Fourth, Taiwan’s media played an understated role in fighting the pandemic. Taiwan’s free-wheeling media, which traces its origins to the democratization of the media landscape in the 1990s, competed to provide the latest information on fighting COVID-19 around the clock. Despite some outlets promoting vaccine hesitancy through emphasizing alleged cases of deaths associated with WHO-approved vaccines, most television stations have modeled good behaviors in their broadcasts. Almost all variety shows and news programs have moved online or insisted that all guests and hosts wear masks and socially distance. These measures reflected the seriousness of the Taiwanese media in fighting the pandemic and modeling appropriate behaviors for their viewers, irrespective of their political leanings.

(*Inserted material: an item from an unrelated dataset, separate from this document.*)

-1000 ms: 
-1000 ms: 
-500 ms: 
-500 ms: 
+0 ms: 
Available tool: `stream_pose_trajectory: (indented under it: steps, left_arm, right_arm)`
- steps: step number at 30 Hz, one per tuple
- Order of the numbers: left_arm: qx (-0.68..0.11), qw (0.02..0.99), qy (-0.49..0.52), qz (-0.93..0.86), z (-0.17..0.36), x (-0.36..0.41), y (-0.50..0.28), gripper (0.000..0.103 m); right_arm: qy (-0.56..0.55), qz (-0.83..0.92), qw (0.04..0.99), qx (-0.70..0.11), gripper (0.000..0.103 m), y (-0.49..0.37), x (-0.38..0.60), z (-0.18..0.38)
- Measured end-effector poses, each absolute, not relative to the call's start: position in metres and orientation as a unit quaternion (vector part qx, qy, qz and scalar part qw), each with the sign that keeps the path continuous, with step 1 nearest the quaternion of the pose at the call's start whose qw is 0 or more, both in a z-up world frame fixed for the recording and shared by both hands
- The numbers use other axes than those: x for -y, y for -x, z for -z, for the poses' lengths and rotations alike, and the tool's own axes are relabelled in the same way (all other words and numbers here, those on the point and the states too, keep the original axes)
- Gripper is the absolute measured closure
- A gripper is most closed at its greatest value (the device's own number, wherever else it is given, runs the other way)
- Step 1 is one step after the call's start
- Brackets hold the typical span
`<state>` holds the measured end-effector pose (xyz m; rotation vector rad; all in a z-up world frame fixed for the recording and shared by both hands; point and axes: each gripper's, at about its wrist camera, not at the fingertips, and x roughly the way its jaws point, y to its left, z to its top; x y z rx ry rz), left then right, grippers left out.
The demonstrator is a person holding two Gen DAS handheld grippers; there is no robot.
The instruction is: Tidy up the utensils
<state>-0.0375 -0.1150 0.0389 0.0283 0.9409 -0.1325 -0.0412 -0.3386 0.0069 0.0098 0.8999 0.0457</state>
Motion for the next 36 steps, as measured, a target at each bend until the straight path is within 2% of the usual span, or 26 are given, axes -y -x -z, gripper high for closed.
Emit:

Fifth, Taiwan reaped the goodwill it sowed in the early days of pandemics. Taiwan donated more than 51 million face masks to countries worldwide last year. Recipient countries, in return, have gifted Taiwan precious vaccines during this outbreak, which the country struggled to obtain due to geopolitical reasons. Japan has given Taiwan more than 3.3 million doses of AstraZeneca vaccines, and the United States has delivered 2.5 million doses of Moderna vaccines to Taiwan in the last two months. Lithuania, Slovenia, and Czechia have also pledged tens of thousands of vaccines to Taiwan. With the vaccines it purchased from COVAX and the United States, Taiwan has inoculated 28 percent of its population with one dose of vaccine, a considerable leap from the 1 percent of the population before the most recent outbreak.

Taiwan’s success may not last, given the virulent Delta variant may breach Taiwan’s borders as it did in Australia, Vietnam, Singapore, and elsewhere. But its experiences, both near and far, should put the country in good stead in dealing with future outbreaks. Global health experts should consider how Taiwan has successfully fought COVID-19 as a democracy, particularly in its incremental improvements on testing, tracing, and isolation without significantly compromising fundamental freedoms and civil liberties.

Despite criticism from the opposition party, the government’s willingness to share its homegrown vaccine, developed with the assistance of the U.S. National Institutes of Health, has revealed Taiwan’s desire to be a responsible member of the global health community. Taiwan’s generosity in sharing masks, resources, and expertise reveals the urgency for Taiwan to be given an observer status in the World Health Assembly. Taiwan can help, and the international health community should facilitate such assistance in order to end the global pandemic.